- Task item: The answer is a stretch of the material below, returned exactly: the line containing "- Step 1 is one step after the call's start", the line containing "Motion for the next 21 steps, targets", and all lines between.

- Information given:
━━━
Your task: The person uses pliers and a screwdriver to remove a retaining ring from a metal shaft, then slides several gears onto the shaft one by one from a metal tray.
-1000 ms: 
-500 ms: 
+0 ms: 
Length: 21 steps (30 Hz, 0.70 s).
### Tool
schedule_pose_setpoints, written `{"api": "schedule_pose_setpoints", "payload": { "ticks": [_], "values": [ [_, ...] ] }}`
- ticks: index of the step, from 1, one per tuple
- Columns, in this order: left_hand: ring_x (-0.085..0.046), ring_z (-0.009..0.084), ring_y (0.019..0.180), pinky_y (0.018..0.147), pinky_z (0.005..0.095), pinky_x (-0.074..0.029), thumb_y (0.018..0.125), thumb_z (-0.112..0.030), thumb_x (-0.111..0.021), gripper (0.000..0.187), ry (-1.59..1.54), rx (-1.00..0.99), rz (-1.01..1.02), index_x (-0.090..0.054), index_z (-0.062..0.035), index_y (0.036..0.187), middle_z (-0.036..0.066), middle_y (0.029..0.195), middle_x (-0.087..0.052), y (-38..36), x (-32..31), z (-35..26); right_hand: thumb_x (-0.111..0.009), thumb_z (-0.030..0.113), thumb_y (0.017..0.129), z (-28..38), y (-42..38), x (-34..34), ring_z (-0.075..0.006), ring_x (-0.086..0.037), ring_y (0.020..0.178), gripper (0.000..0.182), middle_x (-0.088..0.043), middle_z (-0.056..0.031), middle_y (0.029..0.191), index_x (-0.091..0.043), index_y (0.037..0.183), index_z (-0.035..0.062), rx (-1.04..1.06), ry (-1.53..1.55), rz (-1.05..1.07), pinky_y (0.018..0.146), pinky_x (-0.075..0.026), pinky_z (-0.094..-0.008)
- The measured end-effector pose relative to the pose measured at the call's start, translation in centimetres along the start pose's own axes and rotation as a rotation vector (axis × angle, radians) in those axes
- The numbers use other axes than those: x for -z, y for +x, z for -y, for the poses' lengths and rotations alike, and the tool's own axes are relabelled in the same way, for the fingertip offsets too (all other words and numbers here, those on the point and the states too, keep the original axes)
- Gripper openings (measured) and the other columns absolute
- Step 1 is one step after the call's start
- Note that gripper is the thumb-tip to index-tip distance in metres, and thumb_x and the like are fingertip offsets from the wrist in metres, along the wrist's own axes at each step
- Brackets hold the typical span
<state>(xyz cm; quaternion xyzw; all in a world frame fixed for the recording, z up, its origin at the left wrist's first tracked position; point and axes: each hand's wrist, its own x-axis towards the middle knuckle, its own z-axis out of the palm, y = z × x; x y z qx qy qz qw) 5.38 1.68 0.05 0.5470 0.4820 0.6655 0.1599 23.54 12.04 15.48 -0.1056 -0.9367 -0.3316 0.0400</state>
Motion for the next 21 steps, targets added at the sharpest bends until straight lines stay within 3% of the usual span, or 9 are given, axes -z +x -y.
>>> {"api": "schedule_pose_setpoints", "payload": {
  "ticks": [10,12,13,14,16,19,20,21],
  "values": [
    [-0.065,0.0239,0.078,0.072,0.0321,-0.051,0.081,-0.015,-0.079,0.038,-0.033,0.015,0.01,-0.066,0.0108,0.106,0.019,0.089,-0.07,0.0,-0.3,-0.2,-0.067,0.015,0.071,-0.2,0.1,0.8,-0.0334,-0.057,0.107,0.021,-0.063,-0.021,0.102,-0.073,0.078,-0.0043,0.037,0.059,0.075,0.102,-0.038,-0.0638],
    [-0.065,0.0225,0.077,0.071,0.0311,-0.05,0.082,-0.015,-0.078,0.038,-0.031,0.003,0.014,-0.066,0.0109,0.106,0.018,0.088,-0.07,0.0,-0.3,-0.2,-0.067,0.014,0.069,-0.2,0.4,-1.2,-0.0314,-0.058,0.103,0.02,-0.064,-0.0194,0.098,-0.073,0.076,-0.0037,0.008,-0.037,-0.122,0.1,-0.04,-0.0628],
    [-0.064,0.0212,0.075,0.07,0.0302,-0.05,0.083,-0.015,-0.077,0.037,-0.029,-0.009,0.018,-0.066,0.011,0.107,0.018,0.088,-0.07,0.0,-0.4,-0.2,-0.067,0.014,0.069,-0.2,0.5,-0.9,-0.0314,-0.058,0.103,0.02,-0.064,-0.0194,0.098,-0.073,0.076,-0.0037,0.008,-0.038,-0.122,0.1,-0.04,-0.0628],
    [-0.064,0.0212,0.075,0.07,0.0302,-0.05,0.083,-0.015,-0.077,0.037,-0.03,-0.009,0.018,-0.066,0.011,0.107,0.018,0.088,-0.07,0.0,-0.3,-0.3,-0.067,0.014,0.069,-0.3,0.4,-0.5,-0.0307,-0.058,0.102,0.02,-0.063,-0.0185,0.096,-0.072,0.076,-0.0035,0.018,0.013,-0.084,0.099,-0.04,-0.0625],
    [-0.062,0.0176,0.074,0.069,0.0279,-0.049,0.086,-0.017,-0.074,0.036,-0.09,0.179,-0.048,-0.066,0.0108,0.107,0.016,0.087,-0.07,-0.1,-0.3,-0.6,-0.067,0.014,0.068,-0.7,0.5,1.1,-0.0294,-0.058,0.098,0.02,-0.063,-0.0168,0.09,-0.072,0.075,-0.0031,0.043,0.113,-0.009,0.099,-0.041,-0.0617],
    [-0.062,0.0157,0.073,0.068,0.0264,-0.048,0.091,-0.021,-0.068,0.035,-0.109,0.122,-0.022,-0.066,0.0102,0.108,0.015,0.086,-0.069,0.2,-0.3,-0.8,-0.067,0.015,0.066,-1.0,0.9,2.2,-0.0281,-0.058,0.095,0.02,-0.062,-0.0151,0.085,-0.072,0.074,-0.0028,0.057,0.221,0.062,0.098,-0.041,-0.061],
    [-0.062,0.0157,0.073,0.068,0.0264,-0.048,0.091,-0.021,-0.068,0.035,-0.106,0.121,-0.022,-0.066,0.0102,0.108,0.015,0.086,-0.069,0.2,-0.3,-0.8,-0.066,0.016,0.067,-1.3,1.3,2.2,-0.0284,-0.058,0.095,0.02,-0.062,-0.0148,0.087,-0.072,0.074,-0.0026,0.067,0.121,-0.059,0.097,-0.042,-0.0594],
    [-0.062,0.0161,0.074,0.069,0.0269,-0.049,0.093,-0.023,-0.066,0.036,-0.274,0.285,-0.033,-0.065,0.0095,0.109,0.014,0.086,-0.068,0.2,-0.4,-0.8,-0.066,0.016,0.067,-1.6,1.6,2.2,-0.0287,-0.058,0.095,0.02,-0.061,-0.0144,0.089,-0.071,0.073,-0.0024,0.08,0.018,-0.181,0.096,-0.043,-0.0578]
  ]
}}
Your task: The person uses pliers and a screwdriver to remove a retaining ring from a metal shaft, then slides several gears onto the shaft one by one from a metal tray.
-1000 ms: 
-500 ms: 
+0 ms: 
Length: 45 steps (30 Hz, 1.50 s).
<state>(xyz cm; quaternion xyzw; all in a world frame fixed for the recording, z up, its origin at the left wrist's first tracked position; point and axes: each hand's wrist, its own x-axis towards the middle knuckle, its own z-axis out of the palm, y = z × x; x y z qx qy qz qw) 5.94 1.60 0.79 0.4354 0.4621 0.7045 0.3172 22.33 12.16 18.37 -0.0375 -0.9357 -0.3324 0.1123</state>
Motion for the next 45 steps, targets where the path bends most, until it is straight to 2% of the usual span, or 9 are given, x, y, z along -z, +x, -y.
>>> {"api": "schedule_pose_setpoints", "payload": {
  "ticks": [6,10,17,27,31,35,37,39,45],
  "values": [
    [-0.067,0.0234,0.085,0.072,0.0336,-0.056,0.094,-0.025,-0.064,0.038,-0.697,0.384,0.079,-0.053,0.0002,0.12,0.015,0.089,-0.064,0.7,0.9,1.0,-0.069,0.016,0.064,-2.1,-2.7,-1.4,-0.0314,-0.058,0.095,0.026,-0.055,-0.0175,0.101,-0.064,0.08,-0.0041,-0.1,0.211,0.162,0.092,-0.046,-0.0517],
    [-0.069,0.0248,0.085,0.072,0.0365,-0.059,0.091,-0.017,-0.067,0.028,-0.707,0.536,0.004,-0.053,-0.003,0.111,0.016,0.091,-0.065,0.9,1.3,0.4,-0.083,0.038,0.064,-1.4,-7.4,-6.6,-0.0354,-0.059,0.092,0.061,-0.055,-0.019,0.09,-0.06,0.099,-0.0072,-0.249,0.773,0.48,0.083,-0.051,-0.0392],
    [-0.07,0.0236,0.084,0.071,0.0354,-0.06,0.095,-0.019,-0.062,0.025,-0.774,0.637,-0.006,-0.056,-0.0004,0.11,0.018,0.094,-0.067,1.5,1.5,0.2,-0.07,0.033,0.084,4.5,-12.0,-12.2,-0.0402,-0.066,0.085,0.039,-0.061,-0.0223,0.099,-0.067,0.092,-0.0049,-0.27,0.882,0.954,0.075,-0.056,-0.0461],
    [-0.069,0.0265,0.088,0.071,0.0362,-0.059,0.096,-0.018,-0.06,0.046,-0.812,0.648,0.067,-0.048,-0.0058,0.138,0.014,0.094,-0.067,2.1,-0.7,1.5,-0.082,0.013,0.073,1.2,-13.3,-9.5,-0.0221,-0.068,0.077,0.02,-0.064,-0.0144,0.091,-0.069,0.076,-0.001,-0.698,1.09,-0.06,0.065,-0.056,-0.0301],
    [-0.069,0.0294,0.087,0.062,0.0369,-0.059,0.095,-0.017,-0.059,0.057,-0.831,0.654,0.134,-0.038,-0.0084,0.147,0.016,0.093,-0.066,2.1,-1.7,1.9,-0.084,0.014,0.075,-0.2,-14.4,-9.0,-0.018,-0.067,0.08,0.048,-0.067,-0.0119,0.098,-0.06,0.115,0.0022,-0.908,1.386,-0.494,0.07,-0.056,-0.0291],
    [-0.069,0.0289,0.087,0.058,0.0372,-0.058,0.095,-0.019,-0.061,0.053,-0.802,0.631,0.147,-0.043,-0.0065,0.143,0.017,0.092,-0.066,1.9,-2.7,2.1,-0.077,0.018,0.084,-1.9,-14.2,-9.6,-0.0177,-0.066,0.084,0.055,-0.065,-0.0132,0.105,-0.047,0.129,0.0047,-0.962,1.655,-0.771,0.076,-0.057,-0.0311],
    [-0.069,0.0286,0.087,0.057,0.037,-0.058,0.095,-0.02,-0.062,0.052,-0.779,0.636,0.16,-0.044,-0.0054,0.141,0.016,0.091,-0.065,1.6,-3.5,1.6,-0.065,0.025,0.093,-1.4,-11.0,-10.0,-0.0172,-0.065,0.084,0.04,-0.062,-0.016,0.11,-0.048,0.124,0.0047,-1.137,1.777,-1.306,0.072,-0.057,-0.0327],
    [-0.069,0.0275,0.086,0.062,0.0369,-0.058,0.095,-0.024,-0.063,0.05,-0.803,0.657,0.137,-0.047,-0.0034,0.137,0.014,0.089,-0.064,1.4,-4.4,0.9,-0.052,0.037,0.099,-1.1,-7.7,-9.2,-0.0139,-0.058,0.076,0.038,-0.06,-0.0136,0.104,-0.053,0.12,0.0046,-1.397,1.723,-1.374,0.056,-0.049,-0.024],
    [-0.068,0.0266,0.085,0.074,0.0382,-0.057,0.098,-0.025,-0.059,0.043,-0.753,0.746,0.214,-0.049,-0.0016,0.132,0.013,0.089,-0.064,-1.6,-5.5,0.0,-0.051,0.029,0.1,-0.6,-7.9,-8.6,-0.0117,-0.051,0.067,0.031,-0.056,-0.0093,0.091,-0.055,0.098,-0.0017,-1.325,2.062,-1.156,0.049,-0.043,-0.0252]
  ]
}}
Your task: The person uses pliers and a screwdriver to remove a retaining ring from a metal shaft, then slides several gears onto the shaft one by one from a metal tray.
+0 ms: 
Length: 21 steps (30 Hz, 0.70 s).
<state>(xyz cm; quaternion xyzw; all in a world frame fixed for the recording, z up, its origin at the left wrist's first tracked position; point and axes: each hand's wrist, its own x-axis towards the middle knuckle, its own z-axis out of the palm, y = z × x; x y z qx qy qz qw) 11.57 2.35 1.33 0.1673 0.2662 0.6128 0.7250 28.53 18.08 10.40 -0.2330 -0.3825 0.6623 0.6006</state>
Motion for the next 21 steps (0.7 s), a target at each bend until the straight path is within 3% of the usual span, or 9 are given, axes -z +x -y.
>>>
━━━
- Response area:
- Step 1 is one step after the call's start
- Note that gripper is the thumb-tip to index-tip distance in metres, and thumb_x and the like are fingertip offsets from the wrist in metres, along the wrist's own axes at each step
- Brackets hold the typical span
<state>(xyz cm; quaternion xyzw; all in a world frame fixed for the recording, z up, its origin at the left wrist's first tracked position; point and axes: each hand's wrist, its own x-axis towards the middle knuckle, its own z-axis out of the palm, y = z × x; x y z qx qy qz qw) 5.38 1.68 0.05 0.5470 0.4820 0.6655 0.1599 23.54 12.04 15.48 -0.1056 -0.9367 -0.3316 0.0400</state>
Motion for the next 21 steps, targets added at the sharpest bends until straight lines stay within 3% of the usual span, or 9 are given, axes -z +x -y.

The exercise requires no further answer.